FootNotes
November 1, 1994

A Big Excuse to Socialize


A big excuse to socialize

FootNotes
Road Runners Club of America
by Welles Lobb

"Some people are more runners than drinkers. Others are more drinkers than runners." -- Evelyn Rodriguez, aka High Beams, hasher from Utah

Take your marks. Set. Hash!

Hash? Be it food, plant, or game, hash is a curious term, manifold in usage, deep in double entendre. And fun as hell, say runners of the "sport" of hashing.

Broadly viewed, hash suggests disorder, mediocrity, tough times. As in a hash house eatery, the British parallel to the bar and grill of America: quick, cheap, basic, dirty. Or in a meal of hash: a chopped meat and potatoes mix that is not particularly palatable to the eye, yet adequate grub when there are hungry mouths to feed and money is tight.

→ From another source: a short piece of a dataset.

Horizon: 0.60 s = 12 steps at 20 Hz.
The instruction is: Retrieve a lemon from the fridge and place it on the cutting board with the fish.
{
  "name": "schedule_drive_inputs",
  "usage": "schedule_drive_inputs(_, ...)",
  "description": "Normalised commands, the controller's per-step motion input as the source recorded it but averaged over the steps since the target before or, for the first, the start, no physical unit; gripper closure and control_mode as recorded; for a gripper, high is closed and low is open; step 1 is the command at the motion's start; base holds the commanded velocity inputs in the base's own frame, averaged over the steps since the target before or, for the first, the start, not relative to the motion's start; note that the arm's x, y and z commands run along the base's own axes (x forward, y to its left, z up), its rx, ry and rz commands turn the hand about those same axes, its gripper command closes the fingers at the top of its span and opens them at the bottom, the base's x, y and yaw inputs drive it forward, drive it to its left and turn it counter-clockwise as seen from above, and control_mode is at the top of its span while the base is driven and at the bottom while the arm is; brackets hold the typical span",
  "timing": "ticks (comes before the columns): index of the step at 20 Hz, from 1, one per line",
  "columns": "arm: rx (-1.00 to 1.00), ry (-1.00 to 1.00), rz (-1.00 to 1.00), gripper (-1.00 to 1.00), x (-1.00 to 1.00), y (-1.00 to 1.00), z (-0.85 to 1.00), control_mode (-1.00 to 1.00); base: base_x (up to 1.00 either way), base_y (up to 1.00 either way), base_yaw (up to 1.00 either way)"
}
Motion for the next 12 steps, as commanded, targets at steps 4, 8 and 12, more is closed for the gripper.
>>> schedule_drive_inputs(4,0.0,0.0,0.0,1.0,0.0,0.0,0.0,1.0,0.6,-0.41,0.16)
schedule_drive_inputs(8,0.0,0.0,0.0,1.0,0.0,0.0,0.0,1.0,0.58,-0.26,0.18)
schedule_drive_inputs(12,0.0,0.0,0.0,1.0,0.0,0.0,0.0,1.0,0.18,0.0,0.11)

Beyond food, though, hash has a decadent side. Although this is a story about a subculture of running and in no way implies or endorses drug use, you have to be pretty old or sheltered to have not heard about the hallucinogenic effects of smoking or eating hashish or "hash," a potent form of marijuana.

A hash run is a drug-free exhibition of the above values. Ordinarily, we of normal running give little heed to this odd mishmash of cross country and drinking... until those who hash leave their habitat and are sighted at a conventional running event, donning singlets of peculiar inscription: _______ Hash House Harriers. Which leaves us to wonder: Who are those guys? And how does basic food, spirits (no weed -- just cheap beer), unswept bars, disorder, and running all blend... or hash... together?

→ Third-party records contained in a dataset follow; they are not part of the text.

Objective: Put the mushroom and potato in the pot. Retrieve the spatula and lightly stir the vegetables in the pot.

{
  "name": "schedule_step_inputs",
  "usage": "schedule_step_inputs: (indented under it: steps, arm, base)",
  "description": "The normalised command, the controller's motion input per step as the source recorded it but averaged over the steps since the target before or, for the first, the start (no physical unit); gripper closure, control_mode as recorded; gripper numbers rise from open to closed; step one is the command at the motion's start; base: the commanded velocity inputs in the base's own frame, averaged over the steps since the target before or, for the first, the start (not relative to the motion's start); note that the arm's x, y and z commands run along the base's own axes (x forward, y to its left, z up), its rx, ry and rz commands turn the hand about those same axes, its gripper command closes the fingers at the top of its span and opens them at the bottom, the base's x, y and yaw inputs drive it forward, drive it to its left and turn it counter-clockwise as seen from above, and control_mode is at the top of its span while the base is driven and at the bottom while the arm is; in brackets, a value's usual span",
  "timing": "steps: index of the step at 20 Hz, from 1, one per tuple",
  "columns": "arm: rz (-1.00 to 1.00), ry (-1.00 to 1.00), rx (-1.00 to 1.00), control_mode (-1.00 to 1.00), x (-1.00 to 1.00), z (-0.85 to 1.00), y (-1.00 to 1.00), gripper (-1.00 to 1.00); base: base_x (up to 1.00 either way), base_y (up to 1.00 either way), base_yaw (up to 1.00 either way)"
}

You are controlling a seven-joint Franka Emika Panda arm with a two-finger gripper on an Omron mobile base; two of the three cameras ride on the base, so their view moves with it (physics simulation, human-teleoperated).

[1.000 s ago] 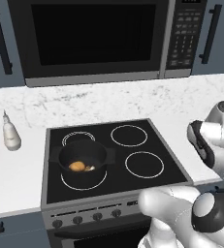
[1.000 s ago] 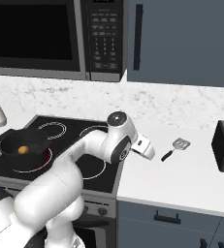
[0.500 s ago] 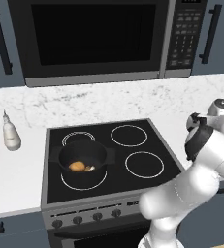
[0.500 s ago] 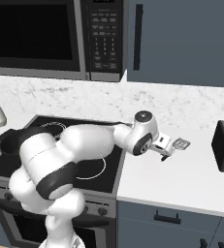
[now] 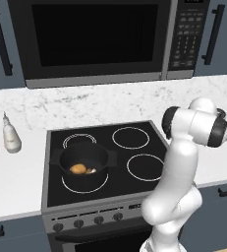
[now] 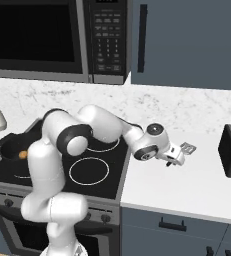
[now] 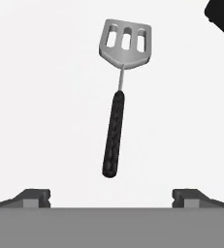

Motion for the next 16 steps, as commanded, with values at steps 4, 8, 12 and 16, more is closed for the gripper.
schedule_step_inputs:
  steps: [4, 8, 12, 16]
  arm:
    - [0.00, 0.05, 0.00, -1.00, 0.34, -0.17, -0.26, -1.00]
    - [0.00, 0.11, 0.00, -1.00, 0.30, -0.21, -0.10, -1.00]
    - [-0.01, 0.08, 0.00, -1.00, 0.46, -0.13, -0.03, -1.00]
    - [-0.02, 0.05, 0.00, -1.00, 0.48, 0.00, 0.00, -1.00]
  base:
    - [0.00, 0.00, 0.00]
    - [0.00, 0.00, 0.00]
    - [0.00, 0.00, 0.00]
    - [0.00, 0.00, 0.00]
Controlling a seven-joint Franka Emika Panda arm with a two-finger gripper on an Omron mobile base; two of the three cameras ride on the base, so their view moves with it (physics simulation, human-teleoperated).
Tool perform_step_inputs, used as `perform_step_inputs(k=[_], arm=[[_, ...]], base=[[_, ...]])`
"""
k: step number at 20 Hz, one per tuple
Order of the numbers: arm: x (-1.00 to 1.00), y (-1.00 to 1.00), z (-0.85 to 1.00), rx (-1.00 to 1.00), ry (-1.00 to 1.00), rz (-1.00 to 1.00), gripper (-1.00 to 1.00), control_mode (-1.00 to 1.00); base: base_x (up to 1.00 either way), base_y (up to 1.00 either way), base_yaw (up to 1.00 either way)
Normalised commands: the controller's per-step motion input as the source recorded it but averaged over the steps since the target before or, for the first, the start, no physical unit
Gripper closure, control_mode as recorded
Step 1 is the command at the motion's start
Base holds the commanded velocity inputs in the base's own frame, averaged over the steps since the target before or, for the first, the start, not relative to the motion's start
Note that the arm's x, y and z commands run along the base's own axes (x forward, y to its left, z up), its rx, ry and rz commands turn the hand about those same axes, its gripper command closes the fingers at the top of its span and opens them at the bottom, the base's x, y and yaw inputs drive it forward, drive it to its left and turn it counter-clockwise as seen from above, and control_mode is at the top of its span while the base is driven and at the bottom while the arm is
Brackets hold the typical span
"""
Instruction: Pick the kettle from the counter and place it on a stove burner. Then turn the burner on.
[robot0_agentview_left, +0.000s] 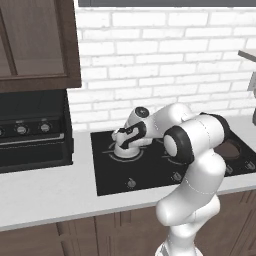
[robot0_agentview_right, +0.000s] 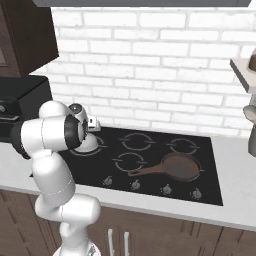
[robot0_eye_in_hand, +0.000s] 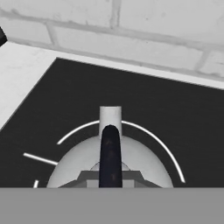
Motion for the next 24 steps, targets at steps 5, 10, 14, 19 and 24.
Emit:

While a hash is fundamentally a noncompetitive cross country run, it is better to try to conceptualize it as a combination hunt without animals or muskets and orienteering meet without compasses, conducted in the atmosphere of a fraternity party. A hash's cross-country terrain may just as likely include city streets, malls, and railroad tracks as it does parks, forests, and streams. A hash has no splits, watches, measured length nor winners... but rewards aplenty.

The only rules apply to apres-hash drinking practices. Among many traditions, hashes are concluded with a so-called religious ceremony. These ceremonies feature group beer toasts known as "down-downs." During ceremonies the head official of the hash, known as the grand master/mistress, is responsible for finding reasons -- the more ridiculous, the better -- to call for a down-down. Reasons might be to celebrate a runner's "virgin" hash, anniversary hash, or "naming" hash. (All hashers are known by off-color nicknames derived from a personality trait, physical feature, or hashing behavior.)

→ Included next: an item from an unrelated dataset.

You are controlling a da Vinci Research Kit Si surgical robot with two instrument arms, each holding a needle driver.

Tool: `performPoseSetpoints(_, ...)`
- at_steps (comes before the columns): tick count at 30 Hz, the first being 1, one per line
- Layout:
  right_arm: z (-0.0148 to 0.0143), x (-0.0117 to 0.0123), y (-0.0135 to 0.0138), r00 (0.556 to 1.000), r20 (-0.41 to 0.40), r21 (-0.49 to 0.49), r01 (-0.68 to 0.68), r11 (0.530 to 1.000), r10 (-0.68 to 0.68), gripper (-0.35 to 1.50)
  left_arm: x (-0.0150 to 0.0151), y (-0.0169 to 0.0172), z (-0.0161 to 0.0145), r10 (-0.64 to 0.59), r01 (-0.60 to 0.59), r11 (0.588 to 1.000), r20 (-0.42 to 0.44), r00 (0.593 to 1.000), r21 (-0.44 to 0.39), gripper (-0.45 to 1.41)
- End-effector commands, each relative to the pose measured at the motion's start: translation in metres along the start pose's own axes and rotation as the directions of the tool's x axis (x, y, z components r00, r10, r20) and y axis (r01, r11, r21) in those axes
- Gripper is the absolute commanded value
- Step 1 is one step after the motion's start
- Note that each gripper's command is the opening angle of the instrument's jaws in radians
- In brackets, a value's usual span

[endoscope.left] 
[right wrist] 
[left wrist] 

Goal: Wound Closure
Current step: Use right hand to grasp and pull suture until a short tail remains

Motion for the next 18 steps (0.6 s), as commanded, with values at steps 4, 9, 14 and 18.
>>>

If the mug leaves a drinker's lips during a down-down, alas, it is turned upside-down over the offender's head. (Increased awareness of alcohol abuse has generally moderated apres-hash beer consumption. Hashes permit nondrinkers to quaff soda or water during a down-down, and some hashes are conducted without alcohol.)

Birth and growth

Hashing was born during the Great Depression in the Far East. As the story is told, a bunch of British expatriates hanging out in a hash house in Malaysia decided to break up the boredom of living in the tropics with a weekly dose of exercise. So they devised a run that would be followed by some heavy-duty socializing back at the hash house. They modeled their run after the 19th century English schoolboy game of hare and hounds, which had a pack of runners ("hounds") chase an individual "hare" over hill and dale. Going back farther, English gentry used real harriers -- foxhound dogs -- to hunt real hares or rabbits over the countryside.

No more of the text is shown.